> Exercise requirements: When a line in the data below includes "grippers", pick it out and copy it.

____

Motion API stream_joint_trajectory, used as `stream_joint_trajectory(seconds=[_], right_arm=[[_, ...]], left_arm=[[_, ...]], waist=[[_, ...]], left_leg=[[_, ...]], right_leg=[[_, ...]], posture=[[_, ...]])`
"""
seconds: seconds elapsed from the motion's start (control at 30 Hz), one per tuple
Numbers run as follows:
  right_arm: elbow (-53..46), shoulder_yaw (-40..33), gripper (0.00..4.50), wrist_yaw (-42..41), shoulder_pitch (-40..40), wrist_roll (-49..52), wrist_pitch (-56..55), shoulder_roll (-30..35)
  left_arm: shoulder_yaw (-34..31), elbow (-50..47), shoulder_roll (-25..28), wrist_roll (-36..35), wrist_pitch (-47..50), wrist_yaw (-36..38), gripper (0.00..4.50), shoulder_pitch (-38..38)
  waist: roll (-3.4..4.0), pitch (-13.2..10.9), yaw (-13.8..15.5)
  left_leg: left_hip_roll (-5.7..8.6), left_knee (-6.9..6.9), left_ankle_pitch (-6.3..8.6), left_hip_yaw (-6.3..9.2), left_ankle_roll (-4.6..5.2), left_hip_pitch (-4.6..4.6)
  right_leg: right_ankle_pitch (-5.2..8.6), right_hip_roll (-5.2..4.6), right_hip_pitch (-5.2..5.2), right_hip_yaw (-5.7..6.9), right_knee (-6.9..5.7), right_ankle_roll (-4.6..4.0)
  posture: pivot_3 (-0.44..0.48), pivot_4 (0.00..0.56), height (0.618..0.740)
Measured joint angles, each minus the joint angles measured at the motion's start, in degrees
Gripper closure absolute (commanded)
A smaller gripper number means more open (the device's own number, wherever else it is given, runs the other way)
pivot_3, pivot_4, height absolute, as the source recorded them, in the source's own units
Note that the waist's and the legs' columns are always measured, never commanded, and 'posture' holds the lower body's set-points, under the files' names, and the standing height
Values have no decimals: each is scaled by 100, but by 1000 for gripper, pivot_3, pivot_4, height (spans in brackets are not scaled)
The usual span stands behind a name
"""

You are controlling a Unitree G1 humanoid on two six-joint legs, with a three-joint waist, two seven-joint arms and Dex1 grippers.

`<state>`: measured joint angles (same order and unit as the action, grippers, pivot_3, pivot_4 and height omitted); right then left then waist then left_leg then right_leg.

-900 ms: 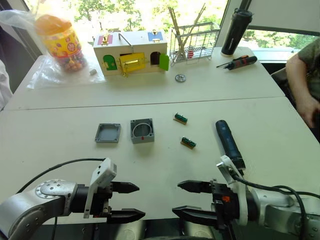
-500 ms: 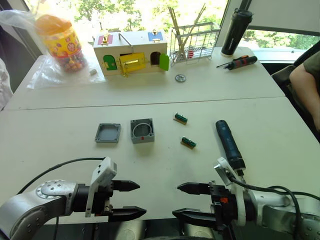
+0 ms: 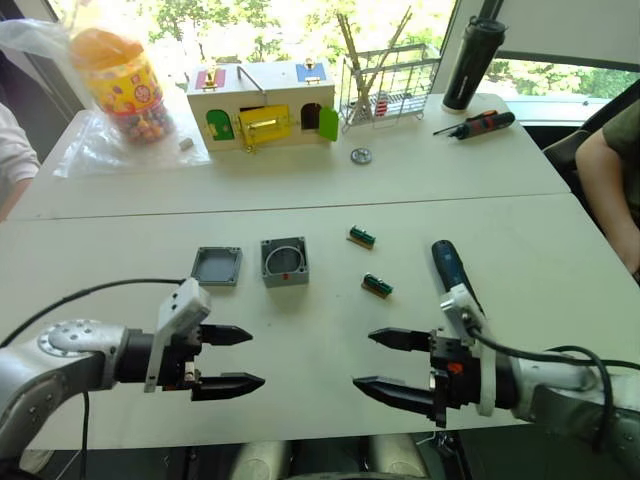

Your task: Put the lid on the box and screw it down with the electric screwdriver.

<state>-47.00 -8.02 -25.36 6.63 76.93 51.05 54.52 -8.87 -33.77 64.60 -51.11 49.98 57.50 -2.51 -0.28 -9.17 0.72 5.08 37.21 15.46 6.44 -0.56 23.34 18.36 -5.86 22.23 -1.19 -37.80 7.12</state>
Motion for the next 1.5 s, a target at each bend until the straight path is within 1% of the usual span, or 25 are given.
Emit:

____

> Response area:
You are controlling a Unitree G1 humanoid on two six-joint legs, with a three-joint waist, two seven-joint arms and Dex1 grippers.
`<state>`: measured joint angles (same order and unit as the action, grippers, pivot_3, pivot_4 and height omitted); right then left then waist then left_leg then right_leg.

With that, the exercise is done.